▶ _WHAT TO WORK ON_: Exact copy, no pictures: repeat the data that follows.
── COLLECTED MATERIAL ──
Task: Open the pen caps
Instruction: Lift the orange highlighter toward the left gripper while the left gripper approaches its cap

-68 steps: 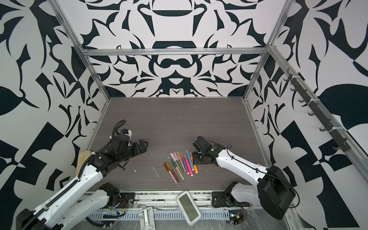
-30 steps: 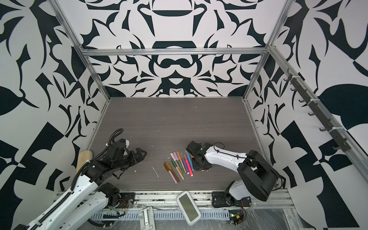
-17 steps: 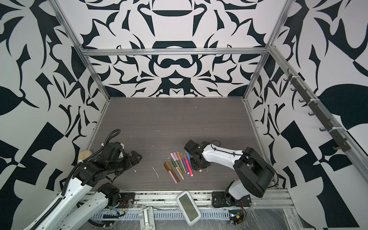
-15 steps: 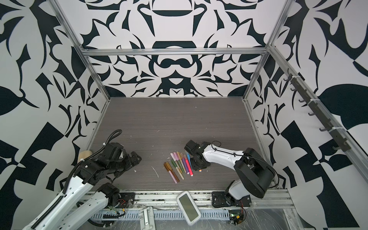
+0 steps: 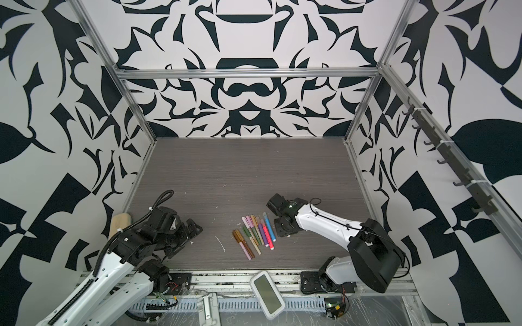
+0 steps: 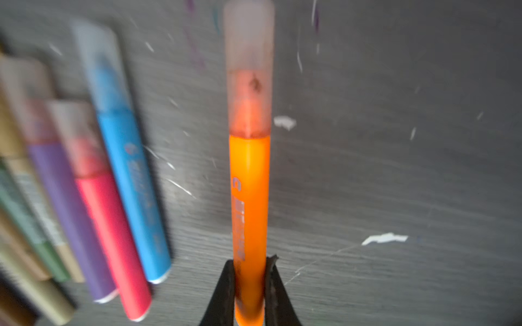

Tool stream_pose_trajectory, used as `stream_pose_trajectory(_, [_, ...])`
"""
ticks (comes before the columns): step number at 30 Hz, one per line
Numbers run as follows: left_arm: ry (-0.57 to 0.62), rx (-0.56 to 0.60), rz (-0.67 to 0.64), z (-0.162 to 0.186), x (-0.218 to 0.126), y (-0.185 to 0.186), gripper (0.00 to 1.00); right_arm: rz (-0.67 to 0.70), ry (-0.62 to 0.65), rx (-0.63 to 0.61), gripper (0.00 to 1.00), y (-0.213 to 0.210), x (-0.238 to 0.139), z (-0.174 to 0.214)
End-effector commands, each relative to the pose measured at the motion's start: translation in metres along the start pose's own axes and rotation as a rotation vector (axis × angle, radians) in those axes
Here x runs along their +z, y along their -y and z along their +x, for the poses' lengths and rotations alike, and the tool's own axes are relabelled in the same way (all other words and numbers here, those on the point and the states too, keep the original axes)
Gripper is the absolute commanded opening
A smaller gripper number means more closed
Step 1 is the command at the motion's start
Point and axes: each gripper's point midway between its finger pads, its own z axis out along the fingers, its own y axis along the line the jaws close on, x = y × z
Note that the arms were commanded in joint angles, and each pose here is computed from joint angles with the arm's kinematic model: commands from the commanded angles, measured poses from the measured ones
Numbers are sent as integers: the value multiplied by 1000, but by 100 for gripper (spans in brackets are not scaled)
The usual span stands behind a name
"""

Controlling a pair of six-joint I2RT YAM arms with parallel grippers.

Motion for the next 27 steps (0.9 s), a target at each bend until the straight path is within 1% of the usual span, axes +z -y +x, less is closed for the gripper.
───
▶ _TASK RESPONSE_:
Task: Open the pen caps
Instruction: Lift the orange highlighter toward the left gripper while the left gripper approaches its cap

-68 steps: 
-30 steps: 
-17 steps: 
-15 steps: 
+0 steps: 
+0 steps: 

Tool stream_pose_trajectory, used as `stream_pose_trajectory(_, [_, ...])`
"""
ticks (comes before the columns): step number at 30 Hz, one per line
Numbers run as follows: left_arm: ry (-0.57 to 0.62), rx (-0.56 to 0.60), rz (-0.67 to 0.64), z (-0.162 to 0.186), x (-0.218 to 0.126), y (-0.185 to 0.186), gripper (0.00 to 1.00); right_arm: rz (-0.67 to 0.70), ry (-0.62 to 0.65), rx (-0.63 to 0.61), gripper (0.00 to 1.00), y (-0.213 to 0.210), x (-0.238 to 0.139), z (-0.174 to 0.214)
End-effector commands, each relative to the pose measured at the motion's start: translation in metres along the start pose's own axes and rotation as a rotation vector (axis × angle, radians) in those axes
Here x runs along their +z, y along their -y and z along their +x, for the poses' lengths and rotations alike, and the tool's own axes are relabelled in the same way (all other words and numbers here, those on the point and the states too, keep the original axes)
Gripper is the absolute commanded opening
A smaller gripper number means more closed
Step 1 is the command at the motion's start
Point and axes: each gripper's point midway between its finger pads, its own z axis out along the fingers, its own y axis along the line the jaws close on, x = y × z
Note that the arms were commanded in joint angles, and each pose here is computed from joint angles with the arm's kinematic model: commands from the commanded angles, measured poses from the measured ones
Numbers are sent as integers: the value multiplied by 1000, but by 100 for gripper (spans in brackets are not scaled)
The usual span stands behind a name
"""

Controlling a pair of six-joint I2RT YAM arms with parallel grippers.

Motion for the next 27 steps (0.9 s), a target at each bend until the straight path is within 1% of the usual span, axes +z -y +x, less is closed for the gripper.

The work on this exercise is done.